Problem to work on: Please copy each line below that contains the word "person".

►

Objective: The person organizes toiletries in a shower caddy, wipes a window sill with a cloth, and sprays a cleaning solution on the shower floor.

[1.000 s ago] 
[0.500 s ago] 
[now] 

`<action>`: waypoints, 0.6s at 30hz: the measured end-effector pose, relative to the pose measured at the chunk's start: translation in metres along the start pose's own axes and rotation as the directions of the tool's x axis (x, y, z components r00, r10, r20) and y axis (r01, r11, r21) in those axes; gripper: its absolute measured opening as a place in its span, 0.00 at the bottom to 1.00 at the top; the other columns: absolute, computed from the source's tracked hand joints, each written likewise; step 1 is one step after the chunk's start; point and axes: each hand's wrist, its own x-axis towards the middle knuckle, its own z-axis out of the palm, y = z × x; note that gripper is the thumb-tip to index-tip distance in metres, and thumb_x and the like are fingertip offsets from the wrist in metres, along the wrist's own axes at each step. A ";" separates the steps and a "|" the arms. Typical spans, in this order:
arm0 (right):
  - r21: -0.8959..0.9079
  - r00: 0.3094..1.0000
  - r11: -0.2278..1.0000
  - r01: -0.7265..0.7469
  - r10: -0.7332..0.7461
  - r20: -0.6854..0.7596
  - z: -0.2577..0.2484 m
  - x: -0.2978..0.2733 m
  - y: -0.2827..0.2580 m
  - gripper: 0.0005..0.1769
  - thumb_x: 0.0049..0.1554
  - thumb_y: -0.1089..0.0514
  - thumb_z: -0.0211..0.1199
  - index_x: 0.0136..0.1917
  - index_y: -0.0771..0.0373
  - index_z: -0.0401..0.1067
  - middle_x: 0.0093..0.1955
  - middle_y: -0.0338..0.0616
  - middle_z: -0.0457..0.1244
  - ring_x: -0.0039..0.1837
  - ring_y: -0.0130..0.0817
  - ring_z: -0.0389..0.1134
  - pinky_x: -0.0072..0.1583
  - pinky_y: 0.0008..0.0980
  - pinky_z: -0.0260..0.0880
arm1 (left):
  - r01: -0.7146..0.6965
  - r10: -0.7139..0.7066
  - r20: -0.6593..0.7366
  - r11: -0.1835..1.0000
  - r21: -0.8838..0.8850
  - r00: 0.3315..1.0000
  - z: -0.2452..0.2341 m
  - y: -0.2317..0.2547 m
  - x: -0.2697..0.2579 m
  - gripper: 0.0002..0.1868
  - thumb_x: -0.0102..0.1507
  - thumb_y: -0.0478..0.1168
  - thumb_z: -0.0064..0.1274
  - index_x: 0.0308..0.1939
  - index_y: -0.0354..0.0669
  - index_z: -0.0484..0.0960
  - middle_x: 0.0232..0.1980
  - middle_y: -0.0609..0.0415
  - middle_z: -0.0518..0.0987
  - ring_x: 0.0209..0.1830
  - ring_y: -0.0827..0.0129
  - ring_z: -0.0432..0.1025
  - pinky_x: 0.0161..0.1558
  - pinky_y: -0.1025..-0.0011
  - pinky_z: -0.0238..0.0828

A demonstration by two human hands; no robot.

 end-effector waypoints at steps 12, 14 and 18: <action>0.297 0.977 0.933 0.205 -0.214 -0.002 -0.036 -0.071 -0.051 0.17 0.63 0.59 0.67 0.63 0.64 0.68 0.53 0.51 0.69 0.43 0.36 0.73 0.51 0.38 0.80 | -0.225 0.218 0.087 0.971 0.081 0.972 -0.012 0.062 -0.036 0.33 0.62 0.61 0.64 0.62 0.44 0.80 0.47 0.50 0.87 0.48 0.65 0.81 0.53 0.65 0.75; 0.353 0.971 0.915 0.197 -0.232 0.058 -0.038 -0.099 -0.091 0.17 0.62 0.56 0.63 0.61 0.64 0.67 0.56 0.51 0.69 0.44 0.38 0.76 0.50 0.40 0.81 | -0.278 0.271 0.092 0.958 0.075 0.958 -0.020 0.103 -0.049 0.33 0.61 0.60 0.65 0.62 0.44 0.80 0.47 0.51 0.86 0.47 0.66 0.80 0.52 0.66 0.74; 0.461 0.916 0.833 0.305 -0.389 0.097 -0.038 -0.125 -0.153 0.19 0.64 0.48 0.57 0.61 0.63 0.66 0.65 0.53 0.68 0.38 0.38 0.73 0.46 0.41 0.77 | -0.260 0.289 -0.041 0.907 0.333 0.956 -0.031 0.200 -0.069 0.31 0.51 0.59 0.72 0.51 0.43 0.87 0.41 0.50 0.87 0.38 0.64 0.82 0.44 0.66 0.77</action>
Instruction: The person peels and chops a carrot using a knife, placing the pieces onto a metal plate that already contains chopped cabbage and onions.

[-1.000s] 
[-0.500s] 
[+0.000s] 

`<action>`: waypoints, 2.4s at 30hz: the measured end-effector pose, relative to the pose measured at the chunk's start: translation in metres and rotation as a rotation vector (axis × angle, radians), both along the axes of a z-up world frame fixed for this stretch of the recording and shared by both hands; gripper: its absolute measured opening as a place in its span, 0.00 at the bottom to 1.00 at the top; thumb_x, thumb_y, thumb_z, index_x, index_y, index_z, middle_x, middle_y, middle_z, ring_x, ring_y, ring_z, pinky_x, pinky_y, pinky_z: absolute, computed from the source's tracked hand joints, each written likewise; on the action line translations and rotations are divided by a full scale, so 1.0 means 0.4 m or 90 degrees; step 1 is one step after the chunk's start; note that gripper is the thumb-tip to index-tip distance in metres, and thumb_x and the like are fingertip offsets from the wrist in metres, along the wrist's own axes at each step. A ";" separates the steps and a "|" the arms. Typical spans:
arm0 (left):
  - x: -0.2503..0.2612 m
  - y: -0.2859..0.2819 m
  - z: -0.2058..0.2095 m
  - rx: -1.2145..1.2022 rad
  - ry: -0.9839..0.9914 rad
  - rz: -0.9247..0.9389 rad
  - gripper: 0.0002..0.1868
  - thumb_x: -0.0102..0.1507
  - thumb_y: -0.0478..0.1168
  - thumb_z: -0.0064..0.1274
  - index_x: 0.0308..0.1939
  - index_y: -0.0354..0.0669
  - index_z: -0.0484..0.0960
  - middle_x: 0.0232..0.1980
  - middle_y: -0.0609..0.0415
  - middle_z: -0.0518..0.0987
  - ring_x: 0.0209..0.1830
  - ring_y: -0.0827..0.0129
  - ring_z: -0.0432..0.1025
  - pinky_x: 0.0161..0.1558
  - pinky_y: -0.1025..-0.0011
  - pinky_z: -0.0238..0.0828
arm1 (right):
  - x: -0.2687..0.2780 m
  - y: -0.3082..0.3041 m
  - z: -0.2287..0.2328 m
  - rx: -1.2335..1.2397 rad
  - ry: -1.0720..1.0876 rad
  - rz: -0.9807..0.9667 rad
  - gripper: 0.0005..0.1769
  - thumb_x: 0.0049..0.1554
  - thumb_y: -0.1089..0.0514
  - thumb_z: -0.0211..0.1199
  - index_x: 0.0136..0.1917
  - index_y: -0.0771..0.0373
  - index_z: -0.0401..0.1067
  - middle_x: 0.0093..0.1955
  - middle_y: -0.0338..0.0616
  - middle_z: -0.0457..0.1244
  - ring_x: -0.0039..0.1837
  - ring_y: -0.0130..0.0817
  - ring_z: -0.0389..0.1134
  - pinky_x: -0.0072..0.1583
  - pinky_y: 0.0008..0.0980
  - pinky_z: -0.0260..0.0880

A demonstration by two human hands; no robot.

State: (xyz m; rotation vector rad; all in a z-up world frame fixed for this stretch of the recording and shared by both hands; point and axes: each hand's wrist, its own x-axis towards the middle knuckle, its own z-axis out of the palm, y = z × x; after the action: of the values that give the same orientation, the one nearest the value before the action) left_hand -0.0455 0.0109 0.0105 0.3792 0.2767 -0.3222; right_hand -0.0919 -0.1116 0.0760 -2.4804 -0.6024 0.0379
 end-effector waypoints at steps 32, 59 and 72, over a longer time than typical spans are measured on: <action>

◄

Task answer:
Objective: The person organizes toiletries in a shower caddy, wipes a window sill with a cloth, and sprays a cleaning solution on the shower floor.
Instruction: The person peels and chops a carrot using a knife, placing the pieces onto a metal plate that already contains chopped cabbage and onions.

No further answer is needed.